The Harvard Macy Institute’s courses encourage a warm, collegial atmosphere conducive to the exchange of ideas and the development of new knowledge, with a major focus on experiential learning and action planning. Each attendee becomes part of an inter-professional project team that collaborates on its members’ institutional projects.

Core learning principles are common to each of the Institute’s courses:

Project-based with action planning.
Each participant comes with a project and leaves with an action plan that has been guided by the course faculty and other participants, to maximize the potential for organizational change in one’s home institution.

Inter-professional and international perspectives.
The Institute is committed to the cross-fertilization of ideas among all involved in health care education. Continuing education programs should reflect the environments in which their participants live and work. Participants frequently cite the importance of being introduced to the diversity of perspectives and experiences in health care, education, and institutions.

Evidence-based, updated annually.
The core program structure, which benefits from the experience of returning scholars, is a major reason for the Institute’s enduring success. Each class day requires approximately two hours of prior reading or reflective preparation. For most, this is a rare opportunity to focus completely on what it means to be an educator and innovator in the health care professions.

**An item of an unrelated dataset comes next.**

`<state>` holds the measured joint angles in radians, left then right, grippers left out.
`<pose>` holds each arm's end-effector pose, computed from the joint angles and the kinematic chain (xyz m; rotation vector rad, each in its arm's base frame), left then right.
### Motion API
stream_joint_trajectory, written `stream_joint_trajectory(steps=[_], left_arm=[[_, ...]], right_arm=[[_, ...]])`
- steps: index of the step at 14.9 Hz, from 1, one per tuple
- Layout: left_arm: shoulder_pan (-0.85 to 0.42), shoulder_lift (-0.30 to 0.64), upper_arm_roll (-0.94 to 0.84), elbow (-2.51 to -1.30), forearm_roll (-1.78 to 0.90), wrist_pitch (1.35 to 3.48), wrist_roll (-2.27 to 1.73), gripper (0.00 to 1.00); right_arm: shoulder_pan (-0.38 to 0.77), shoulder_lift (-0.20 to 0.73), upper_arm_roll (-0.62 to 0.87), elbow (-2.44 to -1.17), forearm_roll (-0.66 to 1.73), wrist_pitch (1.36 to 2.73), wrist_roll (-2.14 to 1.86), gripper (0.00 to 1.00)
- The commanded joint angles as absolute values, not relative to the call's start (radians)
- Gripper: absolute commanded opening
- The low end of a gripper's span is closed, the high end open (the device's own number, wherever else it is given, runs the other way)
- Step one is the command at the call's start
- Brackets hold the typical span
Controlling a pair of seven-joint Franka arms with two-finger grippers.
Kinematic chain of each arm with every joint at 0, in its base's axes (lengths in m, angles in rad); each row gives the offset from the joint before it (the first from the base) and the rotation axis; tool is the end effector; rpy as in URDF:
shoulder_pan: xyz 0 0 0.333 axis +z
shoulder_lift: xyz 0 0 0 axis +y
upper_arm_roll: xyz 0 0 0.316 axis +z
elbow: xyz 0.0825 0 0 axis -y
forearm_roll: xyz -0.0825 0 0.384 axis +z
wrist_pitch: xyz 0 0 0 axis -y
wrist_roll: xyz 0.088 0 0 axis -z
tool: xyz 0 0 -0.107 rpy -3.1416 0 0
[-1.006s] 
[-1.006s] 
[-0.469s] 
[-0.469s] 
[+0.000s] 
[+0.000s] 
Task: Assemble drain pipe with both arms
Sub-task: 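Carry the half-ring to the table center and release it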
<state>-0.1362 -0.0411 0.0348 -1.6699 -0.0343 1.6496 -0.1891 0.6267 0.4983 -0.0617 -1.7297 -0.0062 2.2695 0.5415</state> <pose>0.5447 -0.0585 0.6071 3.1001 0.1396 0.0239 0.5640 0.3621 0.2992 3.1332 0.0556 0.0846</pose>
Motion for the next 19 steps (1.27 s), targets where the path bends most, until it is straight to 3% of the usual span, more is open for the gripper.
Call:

Continuous and expanding community of scholars.
In addition to the friendships and network developed while attending an Institute course, participants become part of a broader community of scholars worldwide, dedicated to collaboration and innovation in health care education. Over 150 institutions have sent five or more faculty to the Institute over the years to create a critical mass of faculty to challenge the status quo, champion significant change, and collectively create a long-lasting legacy within their own institution.

Learning Strategies

  • Faculty model a diverse array of learning strategies:
  • Case-method teaching
  • Panel discussions
  • Whole-group presentations
  • Interactive exercises
  • Observations and debriefs
  • Feedback from faculty and colleagues, with use of videos
  • Reflective use of journal
  • Facilitated discussion in large and small groups
  • Simulation exercise
  • Academic poster design and reviews

Small groups are an essential component of the Institute’s learning strategy, and are:

  • held daily at the beginning of each morning to have in-depth discussions to review recent journal articles from a wide range of publications.
  • used to model design thinking with a goal to produce innovations in health care delivery processes and education.
  • designed to draw together scholars with common interests, and to further the development of each participant’s back-home project for educational change.

Research

HMI is a world leader in organizing programs with the overall goal of developing innovators in health professions education (HPE). About 100 scholars participate each year in each of the 4 programs. In addition, alumni participate as returning scholars and faculty for each of the programs. Thus, the HMI community is an incredibly rich source for healthcare ideas, innovations and research.

The HMI leadership is keen to expand the scholarly activities of the institute (HMI leaders, faculty and scholars) to formulate important study questions, data collection and analysis and advance the field of healthcare education overall.